Сибирлетка | страница 2
Все народонаселение деревни — и стар, и мал, несмотря на дождик, высыпало из домов; старики и старушки вздыхали молча, беленькие немочки перешептывались и во все глаза глядели на приближающийся обоз. Ребятишки прыгали, лезли на перила, изгороди и деревья — кричали и шумели без умолку; собачонки, вертясь под ногами, помогали шуму. — Словом, в тихой немецкой колонии произошла небывалая суматоха; ждали гостей, еще незнакомых, невиданных прежде.
Наконец, обоз, встреченный офицером, доктором, фельдшером и старостами, въехал в деревню. Перед каждым домом, по очереди, останавливались подводы и каждый хозяин принимал своего гостя. Гости эти были — наши, раненые в разных битвах и сшибках, герои — защитники Крыма, солдаты нашей храброй армии.
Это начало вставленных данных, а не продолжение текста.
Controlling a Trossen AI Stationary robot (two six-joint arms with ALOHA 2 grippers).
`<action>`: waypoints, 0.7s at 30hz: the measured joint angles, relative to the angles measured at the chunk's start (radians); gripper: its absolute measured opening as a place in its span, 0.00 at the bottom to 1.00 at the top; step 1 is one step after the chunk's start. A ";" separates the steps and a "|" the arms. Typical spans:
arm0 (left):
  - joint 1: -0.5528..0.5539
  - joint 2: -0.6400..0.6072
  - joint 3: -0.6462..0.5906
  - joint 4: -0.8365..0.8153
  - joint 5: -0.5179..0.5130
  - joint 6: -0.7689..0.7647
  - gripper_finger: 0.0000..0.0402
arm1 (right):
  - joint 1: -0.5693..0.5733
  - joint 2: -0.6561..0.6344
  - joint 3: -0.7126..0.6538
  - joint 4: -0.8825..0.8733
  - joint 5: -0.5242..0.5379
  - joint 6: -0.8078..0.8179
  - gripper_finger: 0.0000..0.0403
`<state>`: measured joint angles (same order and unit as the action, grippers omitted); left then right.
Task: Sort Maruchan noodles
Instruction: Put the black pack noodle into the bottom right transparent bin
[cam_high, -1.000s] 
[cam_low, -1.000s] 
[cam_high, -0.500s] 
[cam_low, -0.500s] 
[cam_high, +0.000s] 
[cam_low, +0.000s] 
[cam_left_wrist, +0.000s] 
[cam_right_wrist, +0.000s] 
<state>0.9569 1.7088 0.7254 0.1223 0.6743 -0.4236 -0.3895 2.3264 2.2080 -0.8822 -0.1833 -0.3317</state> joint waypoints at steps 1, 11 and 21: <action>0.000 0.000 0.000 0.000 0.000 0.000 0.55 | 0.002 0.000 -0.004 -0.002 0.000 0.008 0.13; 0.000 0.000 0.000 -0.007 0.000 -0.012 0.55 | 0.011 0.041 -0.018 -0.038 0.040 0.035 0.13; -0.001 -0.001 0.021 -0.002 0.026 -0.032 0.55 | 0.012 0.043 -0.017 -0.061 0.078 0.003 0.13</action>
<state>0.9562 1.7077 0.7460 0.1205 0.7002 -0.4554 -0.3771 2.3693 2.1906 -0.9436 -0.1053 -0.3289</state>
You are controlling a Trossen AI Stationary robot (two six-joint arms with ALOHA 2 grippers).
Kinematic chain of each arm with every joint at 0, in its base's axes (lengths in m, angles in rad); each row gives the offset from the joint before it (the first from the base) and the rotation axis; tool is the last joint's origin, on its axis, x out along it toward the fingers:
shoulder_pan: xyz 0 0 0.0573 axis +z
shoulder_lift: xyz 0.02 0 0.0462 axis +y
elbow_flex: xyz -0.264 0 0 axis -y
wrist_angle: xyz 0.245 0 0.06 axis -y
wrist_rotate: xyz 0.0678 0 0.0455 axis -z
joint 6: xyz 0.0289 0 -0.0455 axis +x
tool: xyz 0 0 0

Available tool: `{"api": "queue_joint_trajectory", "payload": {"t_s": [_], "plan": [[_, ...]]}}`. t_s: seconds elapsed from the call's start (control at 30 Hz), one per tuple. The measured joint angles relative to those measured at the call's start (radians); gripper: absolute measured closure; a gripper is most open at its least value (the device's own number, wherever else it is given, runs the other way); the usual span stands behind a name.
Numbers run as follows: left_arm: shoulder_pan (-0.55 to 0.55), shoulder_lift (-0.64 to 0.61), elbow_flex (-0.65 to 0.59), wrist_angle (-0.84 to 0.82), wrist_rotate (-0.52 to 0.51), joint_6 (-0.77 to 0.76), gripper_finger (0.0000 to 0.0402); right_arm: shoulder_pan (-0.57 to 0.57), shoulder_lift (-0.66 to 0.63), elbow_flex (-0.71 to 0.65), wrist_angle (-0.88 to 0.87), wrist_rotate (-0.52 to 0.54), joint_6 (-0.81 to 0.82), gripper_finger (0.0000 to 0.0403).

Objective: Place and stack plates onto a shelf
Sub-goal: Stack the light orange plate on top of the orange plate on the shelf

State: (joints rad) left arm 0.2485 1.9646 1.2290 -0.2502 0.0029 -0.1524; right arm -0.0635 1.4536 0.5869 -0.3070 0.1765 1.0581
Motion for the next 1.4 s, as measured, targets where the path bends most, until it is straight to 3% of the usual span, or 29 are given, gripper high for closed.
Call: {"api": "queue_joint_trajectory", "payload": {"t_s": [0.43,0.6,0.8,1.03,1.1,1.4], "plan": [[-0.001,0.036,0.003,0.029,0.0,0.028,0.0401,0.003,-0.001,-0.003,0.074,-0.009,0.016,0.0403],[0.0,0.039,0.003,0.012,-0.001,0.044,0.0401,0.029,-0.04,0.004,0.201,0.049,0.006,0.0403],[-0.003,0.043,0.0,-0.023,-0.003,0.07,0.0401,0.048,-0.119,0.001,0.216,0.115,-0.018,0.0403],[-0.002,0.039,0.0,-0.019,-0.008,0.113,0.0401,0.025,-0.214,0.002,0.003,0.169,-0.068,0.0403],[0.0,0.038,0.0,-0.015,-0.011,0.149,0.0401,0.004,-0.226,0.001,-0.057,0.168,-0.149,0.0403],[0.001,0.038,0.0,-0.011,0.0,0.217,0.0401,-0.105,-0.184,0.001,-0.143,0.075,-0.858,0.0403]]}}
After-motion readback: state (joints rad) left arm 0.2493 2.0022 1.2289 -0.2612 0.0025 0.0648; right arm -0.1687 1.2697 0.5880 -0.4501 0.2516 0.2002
Все они были промочены дождем до нитки. Иные бодро выскакивали из фурманок; другие, истомленные дорогой, с трудом слезали с них; а некоторых, обессиленных кровотечением или горячкой, бережно снимали немцы и относили на руках в дома.
Покрякивали да поохивали богатыри подбитые, а глядя на них слезами всплакивали сердобольные старушки-хозяйки. Повязанные головы, руки, ноги; мотающийся у иного пустой рукав, бледные, истомленные лица; у другого и совсем неоткрывающиеся глаза — было над чем погоревать доброму человеку. Но земляки наши не очень унывали.
«Ну, до свиданья, земляк!» — проговорил товарищу своему георгиевский кавалер, выбираясь из фурманки; рукава и полы накинутой шинели его были пропитаны кровью. Он слезал с фурманки, как-то скользя с нее, а руками не придерживался. «До свиданья! Эх брат, как ты осунулся!» Земляк, бледный как полотно, открыл глаза на речь кавалера, и снова сомкнул их.
«Не вешай головы, не печаль хозяина! Увидимся, брат!» — продолжал кавалер. Земляк опять взглянул на него и чуть кивнул ему головой; видно, было ему плохо…
«Миккель Бауер, это твой постоялец!» — кричал староста по-немецки одному хозяину; и Миккель Бауер, колонист почтенной наружности, подошел к кавалеру и хотел пособить ему взобраться на крыльцо. Но кавалер поблагодарил его: «не беспокойтесь-мол, влезем сами! А фуражку, извините, снять трудненько: мое вам почтение примите — хоть и в шапке!» при этом кавалер показал обе руки свои, перевязанные от кистей до плеч.
— «Ай, ай! Майн Гот» (Боже мой) — во всей семье хозяйской, стоявшей на крыльце, раздались вздохи и восклицания.
«Уж не побрезгайте, почтенный хозяин» — сказал кавалер, — «примите вот и этого камрата; хоть скотина, а добрый камрат; эй, Сибирлетка! На квартиру — марш!»